The Company may also from time to time designate one or more other
offices or agencies where the Securities of one or more series may be presented
or surrendered for any or all such purposes and may from time to time rescind
such designations; provided, however, that no such designation or rescission
shall in any manner relieve the Company of its obligation to maintain an office
or agency in The City of New York for such purposes.
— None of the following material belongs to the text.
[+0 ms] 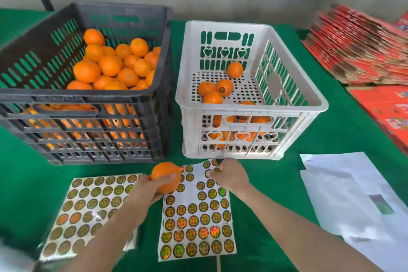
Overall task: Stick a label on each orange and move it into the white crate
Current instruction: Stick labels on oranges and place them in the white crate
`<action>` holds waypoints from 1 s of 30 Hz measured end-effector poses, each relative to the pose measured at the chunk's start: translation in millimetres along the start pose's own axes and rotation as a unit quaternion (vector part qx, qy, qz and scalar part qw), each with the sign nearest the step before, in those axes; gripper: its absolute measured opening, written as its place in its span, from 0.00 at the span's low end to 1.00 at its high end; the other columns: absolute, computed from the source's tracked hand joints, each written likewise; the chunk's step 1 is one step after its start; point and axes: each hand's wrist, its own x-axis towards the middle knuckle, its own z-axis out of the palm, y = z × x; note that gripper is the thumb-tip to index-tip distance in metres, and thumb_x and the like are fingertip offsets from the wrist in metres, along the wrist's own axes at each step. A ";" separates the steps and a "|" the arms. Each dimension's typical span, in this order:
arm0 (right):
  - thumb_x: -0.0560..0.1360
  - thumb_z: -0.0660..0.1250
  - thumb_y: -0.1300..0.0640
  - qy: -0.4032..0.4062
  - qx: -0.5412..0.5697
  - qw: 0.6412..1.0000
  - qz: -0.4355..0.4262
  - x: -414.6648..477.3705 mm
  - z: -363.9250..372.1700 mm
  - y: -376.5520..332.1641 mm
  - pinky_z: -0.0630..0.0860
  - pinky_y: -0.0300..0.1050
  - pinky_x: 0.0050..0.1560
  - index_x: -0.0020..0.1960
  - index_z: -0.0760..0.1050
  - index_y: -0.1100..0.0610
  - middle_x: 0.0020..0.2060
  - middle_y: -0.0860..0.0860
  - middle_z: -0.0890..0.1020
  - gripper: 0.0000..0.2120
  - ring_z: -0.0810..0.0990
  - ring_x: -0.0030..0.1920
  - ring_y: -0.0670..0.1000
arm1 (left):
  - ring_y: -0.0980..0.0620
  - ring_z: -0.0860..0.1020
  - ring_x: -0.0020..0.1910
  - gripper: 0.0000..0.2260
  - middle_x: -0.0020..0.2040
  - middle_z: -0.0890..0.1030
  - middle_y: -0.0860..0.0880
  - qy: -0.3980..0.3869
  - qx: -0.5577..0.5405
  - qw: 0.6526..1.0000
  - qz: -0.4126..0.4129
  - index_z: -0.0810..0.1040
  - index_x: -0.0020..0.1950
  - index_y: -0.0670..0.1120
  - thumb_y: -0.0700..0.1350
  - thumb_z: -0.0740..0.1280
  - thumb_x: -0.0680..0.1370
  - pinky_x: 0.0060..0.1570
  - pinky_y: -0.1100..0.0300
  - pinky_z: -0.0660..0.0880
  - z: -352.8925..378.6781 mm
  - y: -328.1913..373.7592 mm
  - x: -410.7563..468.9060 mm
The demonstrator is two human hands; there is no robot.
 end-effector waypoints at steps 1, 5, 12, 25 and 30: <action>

The Company will give
prompt written notice to the Trustee of any such designation or rescission and
of any change in the location of any such other office or agency.
SECTION 1003. Money or Securities; Payments to Be Held in Trust.
If the Company shall at any time act as its own Paying Agent with
respect to any series of Securities, it will, on or before each due date of the
principal of (and premium, if any), interest or Additional Amounts, if any, on
any of the Securities of that series, segregate and hold in trust for the
benefit of the Persons entitled thereto a sum (in the currency in which the
Securities of such series are payable) sufficient to pay the principal (and
premium, if any), interest or Additional Amounts, if any, so becoming due until
such sums shall be paid to such Persons or otherwise disposed of as herein
provided and will promptly notify the Trustee of its action or failure so to
act.
Whenever the Company shall have one or more Paying Agents for any
series of Securities, it will, on or prior to the day that is one Business Day
preceding each due date of the principal of (and premium, if any), interest or
Additional Amounts, if any, on any Securities of that series, deposit with a
Paying Agent a sum (in the currency in which the Securities of such series are
payable) sufficient to pay the principal (and premium, if any), interest or
Additional Amounts, if any, so becoming due, such sum to be held in trust for
the benefit of the Persons entitled to such principal, premium, interest and any
Additional Amounts and (unless such Paying Agent is the Trustee) the Company
will promptly notify the Trustee of its action or failure so to act.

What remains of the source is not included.